== Segment start ==

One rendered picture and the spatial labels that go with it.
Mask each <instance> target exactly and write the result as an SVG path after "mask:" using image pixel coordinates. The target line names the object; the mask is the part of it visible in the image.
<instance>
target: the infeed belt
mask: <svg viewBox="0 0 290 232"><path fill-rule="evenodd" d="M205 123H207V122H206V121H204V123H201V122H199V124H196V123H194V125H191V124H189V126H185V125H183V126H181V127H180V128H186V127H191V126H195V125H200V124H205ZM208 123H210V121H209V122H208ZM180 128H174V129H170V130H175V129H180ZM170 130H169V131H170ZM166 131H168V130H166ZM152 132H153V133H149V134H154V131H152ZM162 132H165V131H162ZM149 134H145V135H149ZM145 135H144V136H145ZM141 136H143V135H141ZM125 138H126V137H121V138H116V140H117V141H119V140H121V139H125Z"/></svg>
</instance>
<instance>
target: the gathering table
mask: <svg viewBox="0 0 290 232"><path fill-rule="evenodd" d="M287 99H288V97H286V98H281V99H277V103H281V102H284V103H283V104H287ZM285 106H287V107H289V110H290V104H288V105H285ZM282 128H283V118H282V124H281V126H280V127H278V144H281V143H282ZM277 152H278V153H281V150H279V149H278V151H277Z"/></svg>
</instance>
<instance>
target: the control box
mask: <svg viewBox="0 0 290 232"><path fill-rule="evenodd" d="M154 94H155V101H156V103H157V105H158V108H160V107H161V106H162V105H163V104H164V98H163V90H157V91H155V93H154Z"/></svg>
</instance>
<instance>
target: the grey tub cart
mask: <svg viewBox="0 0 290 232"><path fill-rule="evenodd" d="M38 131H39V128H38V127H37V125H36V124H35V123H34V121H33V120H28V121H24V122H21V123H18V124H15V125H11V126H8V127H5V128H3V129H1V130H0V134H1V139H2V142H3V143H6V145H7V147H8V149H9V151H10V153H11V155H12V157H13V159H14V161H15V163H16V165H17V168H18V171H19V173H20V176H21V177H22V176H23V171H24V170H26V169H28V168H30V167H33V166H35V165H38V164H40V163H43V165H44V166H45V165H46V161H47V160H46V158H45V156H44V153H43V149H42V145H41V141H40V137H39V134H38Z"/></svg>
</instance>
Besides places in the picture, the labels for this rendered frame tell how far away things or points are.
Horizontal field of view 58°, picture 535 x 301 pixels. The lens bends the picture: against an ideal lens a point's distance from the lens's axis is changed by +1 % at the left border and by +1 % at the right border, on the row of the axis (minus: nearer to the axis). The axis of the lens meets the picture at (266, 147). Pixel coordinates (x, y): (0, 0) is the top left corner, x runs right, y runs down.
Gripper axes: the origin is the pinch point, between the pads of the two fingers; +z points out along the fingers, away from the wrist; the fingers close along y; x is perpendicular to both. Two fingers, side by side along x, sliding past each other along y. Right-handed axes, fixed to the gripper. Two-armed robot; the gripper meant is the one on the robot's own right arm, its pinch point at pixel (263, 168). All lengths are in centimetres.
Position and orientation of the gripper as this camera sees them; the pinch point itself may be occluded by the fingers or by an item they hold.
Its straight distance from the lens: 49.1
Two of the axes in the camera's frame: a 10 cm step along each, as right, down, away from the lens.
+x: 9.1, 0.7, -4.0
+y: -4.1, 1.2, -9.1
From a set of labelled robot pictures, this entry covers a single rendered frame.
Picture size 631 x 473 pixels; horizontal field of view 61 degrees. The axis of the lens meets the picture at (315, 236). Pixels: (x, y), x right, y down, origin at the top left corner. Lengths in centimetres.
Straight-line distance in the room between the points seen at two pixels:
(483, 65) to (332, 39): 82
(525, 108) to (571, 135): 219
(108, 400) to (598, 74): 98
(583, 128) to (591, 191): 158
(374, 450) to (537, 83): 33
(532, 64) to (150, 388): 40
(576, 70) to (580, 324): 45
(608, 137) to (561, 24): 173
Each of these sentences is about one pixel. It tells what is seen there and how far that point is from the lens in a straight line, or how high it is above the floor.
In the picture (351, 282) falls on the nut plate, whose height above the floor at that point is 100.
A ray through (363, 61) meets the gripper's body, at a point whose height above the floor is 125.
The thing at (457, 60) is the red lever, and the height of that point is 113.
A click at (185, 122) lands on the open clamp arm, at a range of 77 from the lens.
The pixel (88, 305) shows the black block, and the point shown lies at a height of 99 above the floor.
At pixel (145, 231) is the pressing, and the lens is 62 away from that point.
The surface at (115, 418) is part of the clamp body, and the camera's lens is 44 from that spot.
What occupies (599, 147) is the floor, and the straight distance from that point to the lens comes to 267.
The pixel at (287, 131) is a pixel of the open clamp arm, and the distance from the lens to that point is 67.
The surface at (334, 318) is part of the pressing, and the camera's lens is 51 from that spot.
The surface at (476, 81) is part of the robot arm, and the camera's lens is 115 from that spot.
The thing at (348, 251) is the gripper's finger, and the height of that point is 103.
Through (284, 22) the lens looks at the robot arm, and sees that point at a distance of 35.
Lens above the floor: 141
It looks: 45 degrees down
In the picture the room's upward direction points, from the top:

== Segment end ==

→ Task goal
In the material above, find the lines that contain "field" and show them.

→ Task answer
Horizontal field of view 58°, picture 535 x 301 pixels. The lens bends the picture: against an ideal lens a point's distance from the lens's axis is changed by +1 % at the left border and by +1 % at the right border, on the row of the axis (minus: nearer to the axis). The axis of the lens meets the picture at (266, 147). Pixel coordinates (x, y): (0, 0) is the top left corner, x runs right, y runs down.
Picture size 631 x 473 pixels; horizontal field of view 61 degrees. The axis of the lens meets the picture at (315, 236). Pixels: (x, y), x right, y down, origin at the top left corner. Lengths in centimetres.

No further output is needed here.